■ **PROBLEM DESCRIPTION**
Give all of the data below again exactly, and drop the images.

*** Opening of DATA SHOWN ***

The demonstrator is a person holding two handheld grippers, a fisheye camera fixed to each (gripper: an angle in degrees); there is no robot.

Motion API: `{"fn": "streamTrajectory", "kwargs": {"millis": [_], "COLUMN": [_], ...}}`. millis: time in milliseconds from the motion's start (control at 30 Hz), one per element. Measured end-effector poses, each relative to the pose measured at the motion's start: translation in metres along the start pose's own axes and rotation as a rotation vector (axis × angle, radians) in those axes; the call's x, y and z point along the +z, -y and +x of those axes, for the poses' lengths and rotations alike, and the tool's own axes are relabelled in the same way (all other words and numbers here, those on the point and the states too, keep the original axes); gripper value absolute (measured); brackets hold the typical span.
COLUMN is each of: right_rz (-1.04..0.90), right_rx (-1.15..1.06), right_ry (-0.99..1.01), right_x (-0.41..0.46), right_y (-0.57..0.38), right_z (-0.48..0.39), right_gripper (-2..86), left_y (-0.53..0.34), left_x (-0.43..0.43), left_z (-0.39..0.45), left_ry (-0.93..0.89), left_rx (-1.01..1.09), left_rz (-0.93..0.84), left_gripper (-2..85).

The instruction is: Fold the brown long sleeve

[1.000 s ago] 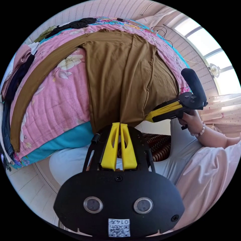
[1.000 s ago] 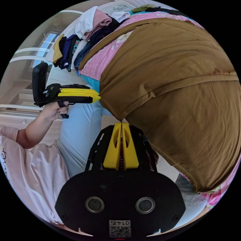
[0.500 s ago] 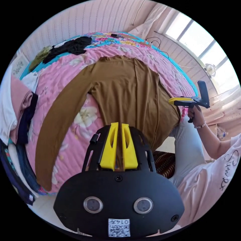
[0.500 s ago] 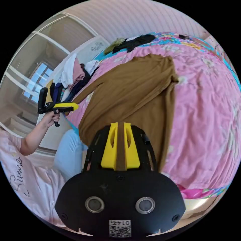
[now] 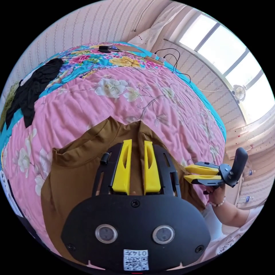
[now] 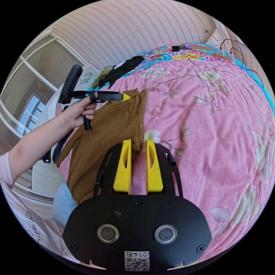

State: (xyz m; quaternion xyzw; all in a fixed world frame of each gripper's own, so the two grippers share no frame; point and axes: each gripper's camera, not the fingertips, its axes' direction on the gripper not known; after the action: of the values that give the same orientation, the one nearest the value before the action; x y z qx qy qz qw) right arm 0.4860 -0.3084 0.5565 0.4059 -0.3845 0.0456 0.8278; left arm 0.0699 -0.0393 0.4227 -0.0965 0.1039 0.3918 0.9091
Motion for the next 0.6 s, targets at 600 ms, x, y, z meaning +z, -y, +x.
{"fn": "streamTrajectory", "kwargs": {"millis": [600], "right_rz": [0.116], "right_rx": [0.085], "right_ry": [0.101], "right_x": [0.007], "right_y": [-0.039], "right_z": [0.050], "right_gripper": [0.8], "left_y": [0.007], "left_x": [0.005], "left_z": [-0.001], "left_ry": [-0.054], "left_rx": [0.098], "left_rz": [-0.050], "left_gripper": [4.3]}}
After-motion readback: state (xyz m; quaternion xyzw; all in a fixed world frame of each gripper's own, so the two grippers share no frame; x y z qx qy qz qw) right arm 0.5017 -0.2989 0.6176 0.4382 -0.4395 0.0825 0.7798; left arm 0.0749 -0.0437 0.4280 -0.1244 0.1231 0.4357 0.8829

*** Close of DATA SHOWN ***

■ **RESPONSE**
The demonstrator is a person holding two handheld grippers, a fisheye camera fixed to each (gripper: an angle in degrees); there is no robot.

Motion API: `{"fn": "streamTrajectory", "kwargs": {"millis": [_], "COLUMN": [_], ...}}`. millis: time in milliseconds from the motion's start (control at 30 Hz), one per element. Measured end-effector poses, each relative to the pose measured at the motion's start: translation in metres along the start pose's own axes and rotation as a rotation vector (axis × angle, radians) in those axes; the call's x, y and z point along the +z, -y and +x of those axes, for the poses' lengths and rotations alike, and the tool's own axes are relabelled in the same way (all other words and numbers here, those on the point and the states too, keep the original axes); gripper value absolute (measured); brackets hold the typical span.
COLUMN is each of: right_rz (-1.04..0.90), right_rx (-1.15..1.06), right_ry (-0.99..1.01), right_x (-0.41..0.46), right_y (-0.57..0.38), right_z (-0.48..0.39), right_gripper (-2..86), left_y (-0.53..0.34), left_x (-0.43..0.43), left_z (-0.39..0.45), left_ry (-0.93..0.89), left_rx (-1.01..1.09), left_rz (-0.93..0.84), left_gripper (-2..85).

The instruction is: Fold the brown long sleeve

[1.000 s ago] 
[1.000 s ago] 
[0.500 s ago] 
[0.500 s ago] 
[now] 
[now] 

State: (xyz m; quaternion xyzw; all in a fixed world frame of each gripper's own, so the two grippers share no frame; point and axes: each gripper's camera, not the fingertips, its axes' direction on the gripper not known; after the action: of the values that give the same orientation, the one nearest the value before the action; x y z qx qy qz qw) right arm 0.4860 -0.3084 0.5565 0.4059 -0.3845 0.0456 0.8278; left arm 0.0699 -0.0393 0.4227 -0.0965 0.1039 0.3918 0.9091
Motion for the next 0.6 s, targets at 600 ms, x, y, z meaning +z, -y, +x.
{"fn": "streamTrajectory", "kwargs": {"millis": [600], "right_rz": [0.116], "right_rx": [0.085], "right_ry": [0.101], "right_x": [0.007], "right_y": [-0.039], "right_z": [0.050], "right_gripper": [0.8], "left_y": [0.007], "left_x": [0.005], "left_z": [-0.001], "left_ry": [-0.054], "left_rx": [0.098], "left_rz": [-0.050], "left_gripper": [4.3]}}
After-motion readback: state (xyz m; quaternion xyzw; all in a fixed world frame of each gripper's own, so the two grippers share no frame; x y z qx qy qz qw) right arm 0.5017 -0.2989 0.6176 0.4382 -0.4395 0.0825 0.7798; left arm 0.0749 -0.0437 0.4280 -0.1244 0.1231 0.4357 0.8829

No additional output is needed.